The only problem: under an occasional piece of lettuce was a speck of toxic waste in the form of a defaulting subprime mortgage.

Eat that piece of salad, and you're dead. The overall salad looked delicious, but suddenly global investors were no longer ordering salad. No one knew the location of the toxic waste. This distrust heightened when global interest rates began to rise.

So what does this salad boycott mean for the future and why have financial markets collapsed so brutally? The markets are telling us the world will face a serious credit crunch in 2009 regardless of how much money government spends to remove the toxic salad from bank balance sheets.

Policymakers have no means of forcing the banks to start lending short of nationalizing the entire financial system. After all, the U.S. banks alone so far during the crisis have lost upwards of $2 trillion from their collective asset base.

Most banks are leveraged by more than 10 to 1. Translation: The U.S. financial system will have a whopping $15 trillion to $20 trillion less credit available next year than was around a year and a half before. The cost of money is rising and the availability shrinking.

True, the banks will still lend -- but the fear is they will do it only to people such as Warren Buffett, who don't need loans. What is uncertain is the amount of lending to borrowers engaged in entrepreneurial risk, the center of business reinvention and job creation.

Apart from the economic pain resulting from shrinking credit markets, we are about to see an earthquake in the relationship between government and financial markets. The great uncertainty is whether government has the power to rescue the financial system in times of crisis. It seems doubtful.

In the United Kingdom, for example, the collected assets of the major banks are four times the nation's gross domestic product (GDP). A similar situation exists in many Euro zone countries. This means government cannot bail out the system even if it wanted to. Given such massive exposure, government guarantees in a time of crisis become meaningless.

Yet because of the interconnected web of global financial relationships, we are all vulnerable to the threat.

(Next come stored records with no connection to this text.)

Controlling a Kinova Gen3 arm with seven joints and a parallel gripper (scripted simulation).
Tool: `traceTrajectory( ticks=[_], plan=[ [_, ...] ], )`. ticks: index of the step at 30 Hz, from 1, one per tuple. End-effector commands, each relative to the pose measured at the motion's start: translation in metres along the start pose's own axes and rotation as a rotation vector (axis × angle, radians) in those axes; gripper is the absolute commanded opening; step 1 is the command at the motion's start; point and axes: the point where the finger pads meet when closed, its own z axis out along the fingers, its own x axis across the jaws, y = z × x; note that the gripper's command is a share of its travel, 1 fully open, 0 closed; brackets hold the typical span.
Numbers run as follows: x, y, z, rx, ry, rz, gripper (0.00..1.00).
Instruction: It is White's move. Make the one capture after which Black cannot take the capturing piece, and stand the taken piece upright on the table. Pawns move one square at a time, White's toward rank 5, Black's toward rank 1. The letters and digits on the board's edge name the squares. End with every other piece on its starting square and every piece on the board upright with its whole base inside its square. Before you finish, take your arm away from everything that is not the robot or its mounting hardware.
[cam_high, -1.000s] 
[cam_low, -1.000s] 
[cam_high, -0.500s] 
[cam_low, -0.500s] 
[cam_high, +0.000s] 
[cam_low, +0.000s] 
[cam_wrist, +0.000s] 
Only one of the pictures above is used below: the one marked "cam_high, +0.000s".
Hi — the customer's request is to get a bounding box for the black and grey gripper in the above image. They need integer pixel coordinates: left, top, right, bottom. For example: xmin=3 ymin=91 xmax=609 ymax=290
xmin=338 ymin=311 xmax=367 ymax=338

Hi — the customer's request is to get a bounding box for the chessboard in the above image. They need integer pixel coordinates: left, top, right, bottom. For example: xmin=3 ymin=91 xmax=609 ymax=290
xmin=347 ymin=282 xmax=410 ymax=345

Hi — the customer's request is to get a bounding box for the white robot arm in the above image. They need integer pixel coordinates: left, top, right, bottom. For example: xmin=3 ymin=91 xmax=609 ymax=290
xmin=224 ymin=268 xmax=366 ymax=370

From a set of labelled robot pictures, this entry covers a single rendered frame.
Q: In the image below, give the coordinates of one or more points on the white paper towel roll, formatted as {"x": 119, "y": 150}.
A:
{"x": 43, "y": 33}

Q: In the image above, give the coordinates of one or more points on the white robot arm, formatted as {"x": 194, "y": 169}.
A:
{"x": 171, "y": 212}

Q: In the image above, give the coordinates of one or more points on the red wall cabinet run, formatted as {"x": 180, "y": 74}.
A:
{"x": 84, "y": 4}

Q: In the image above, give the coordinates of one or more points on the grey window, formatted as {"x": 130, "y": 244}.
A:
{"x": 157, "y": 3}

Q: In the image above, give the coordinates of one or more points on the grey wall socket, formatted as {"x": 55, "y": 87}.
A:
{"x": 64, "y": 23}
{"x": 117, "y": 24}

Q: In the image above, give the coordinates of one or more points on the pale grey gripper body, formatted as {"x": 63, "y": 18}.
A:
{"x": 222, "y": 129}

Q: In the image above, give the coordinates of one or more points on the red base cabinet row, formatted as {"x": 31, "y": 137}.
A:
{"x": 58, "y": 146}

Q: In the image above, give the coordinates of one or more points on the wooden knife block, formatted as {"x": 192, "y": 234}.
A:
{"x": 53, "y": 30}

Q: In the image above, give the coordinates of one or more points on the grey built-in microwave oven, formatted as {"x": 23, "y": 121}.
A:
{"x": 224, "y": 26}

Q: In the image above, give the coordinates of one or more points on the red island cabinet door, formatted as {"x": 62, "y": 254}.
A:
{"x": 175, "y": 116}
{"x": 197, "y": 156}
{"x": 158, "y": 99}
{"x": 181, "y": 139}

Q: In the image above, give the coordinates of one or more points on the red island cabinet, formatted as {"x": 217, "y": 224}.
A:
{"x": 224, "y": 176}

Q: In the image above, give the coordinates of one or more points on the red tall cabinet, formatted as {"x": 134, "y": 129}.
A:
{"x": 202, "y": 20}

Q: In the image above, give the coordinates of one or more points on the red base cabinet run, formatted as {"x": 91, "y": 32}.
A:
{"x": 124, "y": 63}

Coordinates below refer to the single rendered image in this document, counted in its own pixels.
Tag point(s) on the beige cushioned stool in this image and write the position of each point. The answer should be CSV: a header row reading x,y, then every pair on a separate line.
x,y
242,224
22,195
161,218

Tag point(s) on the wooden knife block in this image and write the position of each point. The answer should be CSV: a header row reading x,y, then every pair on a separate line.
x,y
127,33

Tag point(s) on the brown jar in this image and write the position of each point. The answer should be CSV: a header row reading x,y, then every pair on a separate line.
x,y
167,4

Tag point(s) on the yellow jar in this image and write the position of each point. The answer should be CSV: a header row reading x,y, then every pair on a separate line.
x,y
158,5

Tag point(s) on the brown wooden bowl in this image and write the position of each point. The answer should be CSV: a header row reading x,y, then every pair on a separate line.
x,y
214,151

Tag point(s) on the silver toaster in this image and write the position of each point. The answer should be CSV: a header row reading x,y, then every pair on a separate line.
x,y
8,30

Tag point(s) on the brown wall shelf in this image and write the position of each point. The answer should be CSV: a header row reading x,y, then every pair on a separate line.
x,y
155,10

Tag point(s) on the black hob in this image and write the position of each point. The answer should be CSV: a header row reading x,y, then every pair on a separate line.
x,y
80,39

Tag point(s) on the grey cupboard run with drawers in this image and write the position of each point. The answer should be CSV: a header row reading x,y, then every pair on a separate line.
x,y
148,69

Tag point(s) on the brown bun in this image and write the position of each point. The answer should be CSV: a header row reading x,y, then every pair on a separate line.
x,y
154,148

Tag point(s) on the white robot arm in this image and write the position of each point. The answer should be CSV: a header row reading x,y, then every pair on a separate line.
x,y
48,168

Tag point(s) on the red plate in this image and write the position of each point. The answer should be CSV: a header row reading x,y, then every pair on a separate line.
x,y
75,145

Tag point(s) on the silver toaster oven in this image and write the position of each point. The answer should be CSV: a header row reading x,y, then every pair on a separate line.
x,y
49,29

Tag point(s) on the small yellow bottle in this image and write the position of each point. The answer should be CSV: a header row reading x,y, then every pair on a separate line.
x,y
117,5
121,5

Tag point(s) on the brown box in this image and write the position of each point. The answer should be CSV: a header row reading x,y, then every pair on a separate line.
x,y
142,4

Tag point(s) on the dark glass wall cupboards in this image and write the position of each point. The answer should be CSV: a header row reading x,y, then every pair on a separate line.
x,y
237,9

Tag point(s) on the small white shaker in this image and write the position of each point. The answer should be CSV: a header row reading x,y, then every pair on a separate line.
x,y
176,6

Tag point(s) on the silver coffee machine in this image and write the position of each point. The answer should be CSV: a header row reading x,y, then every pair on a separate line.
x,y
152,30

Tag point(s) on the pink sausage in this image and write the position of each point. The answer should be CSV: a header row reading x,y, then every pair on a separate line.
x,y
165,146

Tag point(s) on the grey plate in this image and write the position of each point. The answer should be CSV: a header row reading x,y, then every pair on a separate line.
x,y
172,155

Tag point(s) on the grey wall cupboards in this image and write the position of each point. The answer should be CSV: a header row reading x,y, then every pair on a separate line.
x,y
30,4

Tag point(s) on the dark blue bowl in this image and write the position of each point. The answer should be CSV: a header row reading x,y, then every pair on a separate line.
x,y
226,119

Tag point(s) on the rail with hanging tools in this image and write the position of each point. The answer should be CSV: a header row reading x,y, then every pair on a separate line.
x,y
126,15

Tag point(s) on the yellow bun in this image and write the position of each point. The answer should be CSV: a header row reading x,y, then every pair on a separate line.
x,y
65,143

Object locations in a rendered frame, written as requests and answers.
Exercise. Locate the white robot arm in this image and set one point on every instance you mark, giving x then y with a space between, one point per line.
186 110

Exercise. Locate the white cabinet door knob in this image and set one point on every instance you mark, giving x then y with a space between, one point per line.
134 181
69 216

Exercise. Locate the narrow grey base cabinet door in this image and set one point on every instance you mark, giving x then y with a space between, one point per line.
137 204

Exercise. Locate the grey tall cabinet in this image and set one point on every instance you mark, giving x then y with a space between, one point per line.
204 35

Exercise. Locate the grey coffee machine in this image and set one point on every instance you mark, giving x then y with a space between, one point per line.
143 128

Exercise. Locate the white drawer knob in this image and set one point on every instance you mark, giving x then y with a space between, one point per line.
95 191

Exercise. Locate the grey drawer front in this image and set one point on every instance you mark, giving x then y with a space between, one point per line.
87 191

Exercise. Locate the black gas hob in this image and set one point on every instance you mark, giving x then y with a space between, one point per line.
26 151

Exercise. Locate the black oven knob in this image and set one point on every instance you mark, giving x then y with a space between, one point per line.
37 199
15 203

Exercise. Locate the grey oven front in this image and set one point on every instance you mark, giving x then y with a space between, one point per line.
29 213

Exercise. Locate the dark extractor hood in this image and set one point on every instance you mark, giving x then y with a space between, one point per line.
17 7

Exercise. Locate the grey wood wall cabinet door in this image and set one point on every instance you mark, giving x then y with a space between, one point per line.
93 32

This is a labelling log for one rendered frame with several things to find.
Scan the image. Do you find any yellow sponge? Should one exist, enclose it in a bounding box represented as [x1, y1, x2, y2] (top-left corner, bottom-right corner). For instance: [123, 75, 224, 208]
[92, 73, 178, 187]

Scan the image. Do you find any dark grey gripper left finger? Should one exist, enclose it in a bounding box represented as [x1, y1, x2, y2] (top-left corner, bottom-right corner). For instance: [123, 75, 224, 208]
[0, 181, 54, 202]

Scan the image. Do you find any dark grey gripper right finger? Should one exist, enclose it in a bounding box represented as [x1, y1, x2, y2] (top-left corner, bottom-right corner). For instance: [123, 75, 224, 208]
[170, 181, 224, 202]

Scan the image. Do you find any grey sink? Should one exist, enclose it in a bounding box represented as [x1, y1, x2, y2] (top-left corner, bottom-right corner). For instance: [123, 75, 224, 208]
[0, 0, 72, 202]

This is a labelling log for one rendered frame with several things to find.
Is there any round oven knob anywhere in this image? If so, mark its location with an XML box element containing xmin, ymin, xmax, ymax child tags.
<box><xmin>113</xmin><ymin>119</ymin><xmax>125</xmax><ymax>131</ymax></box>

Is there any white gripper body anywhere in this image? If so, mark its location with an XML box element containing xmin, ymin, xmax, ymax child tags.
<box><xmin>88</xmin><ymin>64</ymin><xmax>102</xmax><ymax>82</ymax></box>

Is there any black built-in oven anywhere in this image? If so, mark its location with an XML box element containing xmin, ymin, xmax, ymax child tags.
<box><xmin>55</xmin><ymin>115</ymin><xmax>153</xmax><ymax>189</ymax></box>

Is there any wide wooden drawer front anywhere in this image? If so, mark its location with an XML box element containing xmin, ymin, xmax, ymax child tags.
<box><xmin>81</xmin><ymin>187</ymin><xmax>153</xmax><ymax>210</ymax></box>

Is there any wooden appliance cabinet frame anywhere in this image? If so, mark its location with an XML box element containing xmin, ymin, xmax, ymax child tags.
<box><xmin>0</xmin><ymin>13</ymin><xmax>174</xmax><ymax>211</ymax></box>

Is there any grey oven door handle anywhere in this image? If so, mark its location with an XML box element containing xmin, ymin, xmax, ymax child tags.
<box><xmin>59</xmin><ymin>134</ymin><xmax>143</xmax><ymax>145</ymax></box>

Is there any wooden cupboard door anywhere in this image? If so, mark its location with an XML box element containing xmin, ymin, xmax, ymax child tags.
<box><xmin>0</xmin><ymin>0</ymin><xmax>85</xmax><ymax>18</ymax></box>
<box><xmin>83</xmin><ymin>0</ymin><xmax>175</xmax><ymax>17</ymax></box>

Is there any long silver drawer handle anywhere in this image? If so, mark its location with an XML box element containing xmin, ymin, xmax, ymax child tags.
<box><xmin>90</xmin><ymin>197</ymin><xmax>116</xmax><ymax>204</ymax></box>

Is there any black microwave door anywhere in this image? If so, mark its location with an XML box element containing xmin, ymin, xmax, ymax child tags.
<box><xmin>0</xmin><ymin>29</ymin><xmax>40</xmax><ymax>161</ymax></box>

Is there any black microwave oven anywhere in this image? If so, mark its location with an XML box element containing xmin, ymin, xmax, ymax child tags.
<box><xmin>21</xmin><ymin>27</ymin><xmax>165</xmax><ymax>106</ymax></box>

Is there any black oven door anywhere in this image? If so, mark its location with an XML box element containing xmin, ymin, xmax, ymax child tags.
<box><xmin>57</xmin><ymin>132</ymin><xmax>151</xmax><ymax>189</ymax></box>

The collapse of, say, a major European bank would hardly leave American workers immune.

Our policy leaders in Washington are thinking domestically when the solution to the credit crisis will be global. It is not that the world lacks money; it is that the world's money is sitting on the sidelines -- more than $6 trillion in idle global money markets alone.

The challenge will be to reform our financial system quickly to draw that global capital back into more productive uses. The first step should be efforts to make the market for future asset-backed paper more transparent and credible.

We need a private/public global bank clearing facility. The bankers don't trust each other. The central banks, working with the private institutions in providing enhanced data, need to begin to refashion the world's financial architecture.

And while that is happening, the major governments of the world, including the Chinese, should begin major fiscal efforts to stimulate their weakening economies.

The opinions expressed in this commentary are solely those of the writer.